Columbia Sportswear: Maintain at Hold, Decrease PT from $53 to $48
We dropped our expectations on Columbia somewhat for the year as the company's latest quarter was weaker than expected due to hotter weather. Additionally, we saw a higher tax rate than expected for the full year, which decreased equity value. The company expects operating margin growth to be flat at around 8% for the full year, which was in line with our expectations. Additionally, capital expenditures are staying at elevated levels as the company continues to invest in new cooling technologies for its clothing. At this point, we believe the company is pretty fair valued and is going to remain flat through the summer and fall season.
Dow Chemicals: Maintain at Hold, Decrease PT from $31 to $30
Dow Chemicals reported close to expectations. We decreased our price targets slightly for the company as the company's tax rate has increased significantly YoY from around 18% to 26%. Additionally, the company saw its cash and cash equivalents drop as well. We were, however, satisfied by the company's ability to deal with the European recession and believe that it remains a solid position. The company's value, though, seems pretty fair at this point.

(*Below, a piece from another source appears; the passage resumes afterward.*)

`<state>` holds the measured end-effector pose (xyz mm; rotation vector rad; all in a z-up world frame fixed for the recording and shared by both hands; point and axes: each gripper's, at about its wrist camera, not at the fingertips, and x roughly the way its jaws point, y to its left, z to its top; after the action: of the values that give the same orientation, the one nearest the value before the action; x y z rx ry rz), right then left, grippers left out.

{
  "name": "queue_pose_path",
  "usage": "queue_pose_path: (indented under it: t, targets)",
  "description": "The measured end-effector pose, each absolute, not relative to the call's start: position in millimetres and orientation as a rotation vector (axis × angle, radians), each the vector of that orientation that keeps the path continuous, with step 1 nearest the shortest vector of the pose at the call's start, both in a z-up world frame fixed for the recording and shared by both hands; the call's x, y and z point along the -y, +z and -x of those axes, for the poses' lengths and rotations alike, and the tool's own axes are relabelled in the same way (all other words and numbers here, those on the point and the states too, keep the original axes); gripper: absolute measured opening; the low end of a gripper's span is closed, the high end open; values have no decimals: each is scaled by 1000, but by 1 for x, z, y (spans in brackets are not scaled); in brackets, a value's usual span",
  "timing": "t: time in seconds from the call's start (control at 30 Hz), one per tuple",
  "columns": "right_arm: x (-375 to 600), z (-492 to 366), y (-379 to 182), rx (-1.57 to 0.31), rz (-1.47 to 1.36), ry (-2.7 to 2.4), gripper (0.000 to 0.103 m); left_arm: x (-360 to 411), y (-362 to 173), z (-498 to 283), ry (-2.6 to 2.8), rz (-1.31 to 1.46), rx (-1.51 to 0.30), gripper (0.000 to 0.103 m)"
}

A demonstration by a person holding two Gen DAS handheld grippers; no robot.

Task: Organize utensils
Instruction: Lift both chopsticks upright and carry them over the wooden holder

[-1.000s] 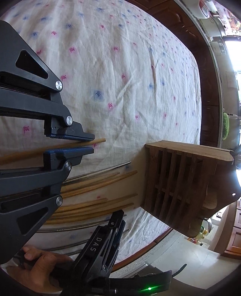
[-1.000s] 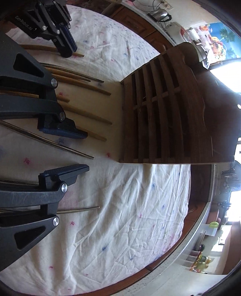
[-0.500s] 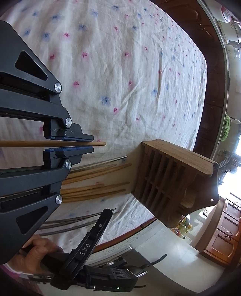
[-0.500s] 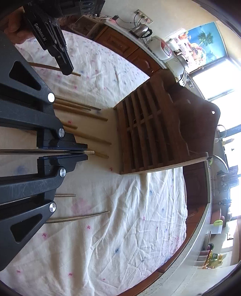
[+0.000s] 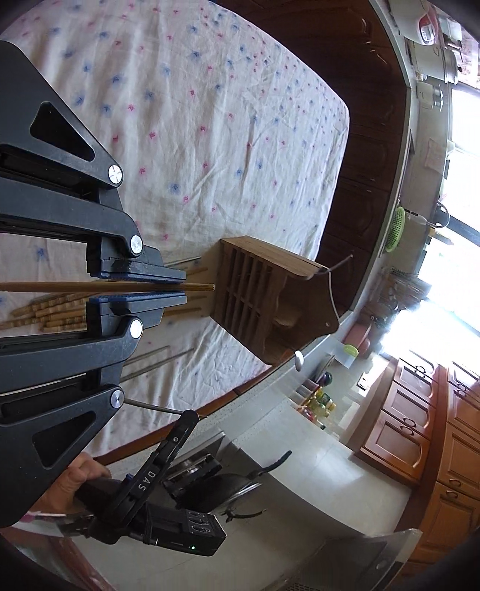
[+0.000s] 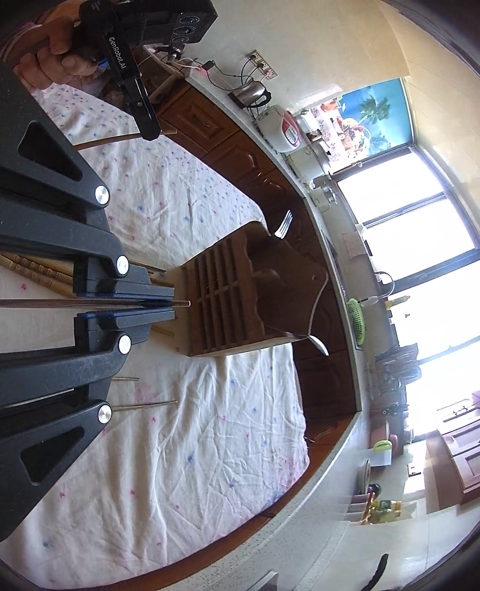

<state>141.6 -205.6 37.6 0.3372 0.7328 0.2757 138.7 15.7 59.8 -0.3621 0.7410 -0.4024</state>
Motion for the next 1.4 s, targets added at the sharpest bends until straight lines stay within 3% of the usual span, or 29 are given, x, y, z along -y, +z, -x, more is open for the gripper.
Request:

PepsiCo: Maintain at Hold, Maintain PT at $80
PepsiCo met our expectations for the latest quarter and made no significant changes. The company is expecting some decline in earnings for the year before a strong 2013. Depreciation was up slightly, but this was offset by a slight drop in cash and rise in debt. The company continues to see good returns to investors and expects to raise its dividend in June. We believe PepsiCo is a great pick up on any weakness to around the $60 level.
Rockwood Holdings: Maintain at Hold, Increase PT from $53 to $61
We increased our expectations for ROC significantly after another very solid quarter that outpaced our expectations. We upped expectations for 2012 based on a 16%-17% operating margin for 2012. Debt levels also dropped for the quarter, which helped equity value. The company also spoke very favorably about its lithium markets as well as believe that surface treatments will be even better in the second half of 2012. The company is growing at a great rate and is one of the best growth stocks in the chemical industry. We believe the market is pricing in a lot of this growth, and we will pick up shares on any significant weakness.

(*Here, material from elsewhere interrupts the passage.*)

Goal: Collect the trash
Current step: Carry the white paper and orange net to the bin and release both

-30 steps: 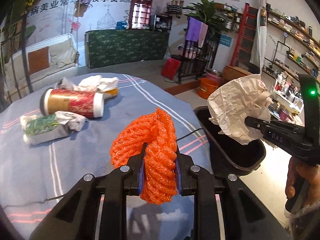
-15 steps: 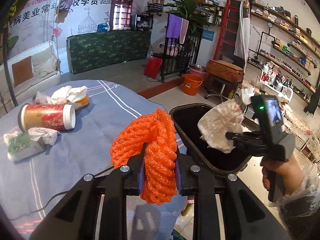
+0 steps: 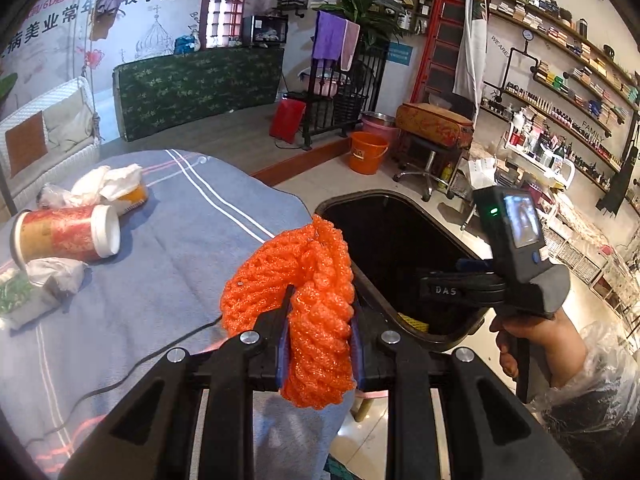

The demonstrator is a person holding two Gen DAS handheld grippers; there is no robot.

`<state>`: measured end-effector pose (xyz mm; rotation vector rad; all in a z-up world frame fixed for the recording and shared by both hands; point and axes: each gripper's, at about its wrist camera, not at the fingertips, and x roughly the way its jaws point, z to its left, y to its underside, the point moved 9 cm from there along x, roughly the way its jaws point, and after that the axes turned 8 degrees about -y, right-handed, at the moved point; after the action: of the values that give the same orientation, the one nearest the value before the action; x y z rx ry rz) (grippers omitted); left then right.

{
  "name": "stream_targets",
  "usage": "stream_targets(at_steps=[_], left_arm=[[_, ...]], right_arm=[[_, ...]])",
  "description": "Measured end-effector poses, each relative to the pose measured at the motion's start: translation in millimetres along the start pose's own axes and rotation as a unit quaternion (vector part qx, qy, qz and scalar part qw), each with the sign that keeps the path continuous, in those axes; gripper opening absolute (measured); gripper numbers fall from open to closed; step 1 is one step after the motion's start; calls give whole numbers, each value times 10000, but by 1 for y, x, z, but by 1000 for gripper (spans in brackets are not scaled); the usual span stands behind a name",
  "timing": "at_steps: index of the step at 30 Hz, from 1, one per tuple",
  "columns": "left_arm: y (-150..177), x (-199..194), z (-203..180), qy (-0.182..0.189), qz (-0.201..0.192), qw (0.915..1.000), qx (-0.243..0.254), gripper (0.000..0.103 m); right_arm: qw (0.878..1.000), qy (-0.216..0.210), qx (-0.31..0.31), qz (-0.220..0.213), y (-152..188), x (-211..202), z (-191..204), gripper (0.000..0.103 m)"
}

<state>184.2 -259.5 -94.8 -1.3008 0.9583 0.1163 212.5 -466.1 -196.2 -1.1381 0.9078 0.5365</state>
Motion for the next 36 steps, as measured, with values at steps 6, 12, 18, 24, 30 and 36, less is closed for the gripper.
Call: stream_targets(at_steps=[6, 12, 18, 24, 30, 36], left_arm=[[-4, 15, -21, 178, 100, 9995, 260, 23], [-9, 39, -58, 673, 283, 9961, 491, 23], [-16, 67, -101, 935, 431, 9911, 848, 23], [-20, 95, -129, 1027, 636, 9872, 1042, 23], [-8, 124, -151, 1219, 1087, 9799, 1142, 24], [-2, 131, -161, 1183, 1125, 9768, 1387, 64]], right_arm=[[9979, 226, 55, -609, 4, -37, -3, 78], [9922, 531, 105, -1119, -2, -82, -23, 81], [9853, 772, 360, -1482, -8, -110, -51, 85], [9812, 808, 652, -1624, -1, -117, -77, 85], [9762, 971, 988, -1670, 7, -120, -106, 86], [9746, 981, 1157, -1650, 12, -119, -120, 86]])
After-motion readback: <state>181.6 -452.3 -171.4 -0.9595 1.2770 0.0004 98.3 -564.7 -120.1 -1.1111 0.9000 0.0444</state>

Starbucks: Maintain at Hold, Increase PT from $55 to $60
Starbucks put together another great quarter. Most of our increase in price target comes from the fact that the company commented that it still expects to grow operating income by 50-100 basis points, which was not what we expected to see based on the rise in commodity and coffee prices for Starbucks. Other announcements that upped our expectations was the fact that K-Cups are coming to stores very shortly, which we think will be another great growth place. Additionally, China growth continues to be exceptional at 20%+. We believe the company could see some slight upside if margins can remain in an up trend. At the same time, the market has priced in a lot of this growth. We would love to see more weakness to provide an opportunity to enter, but we expect a pretty flat reaction in the next couple months based on the latest quarterly results.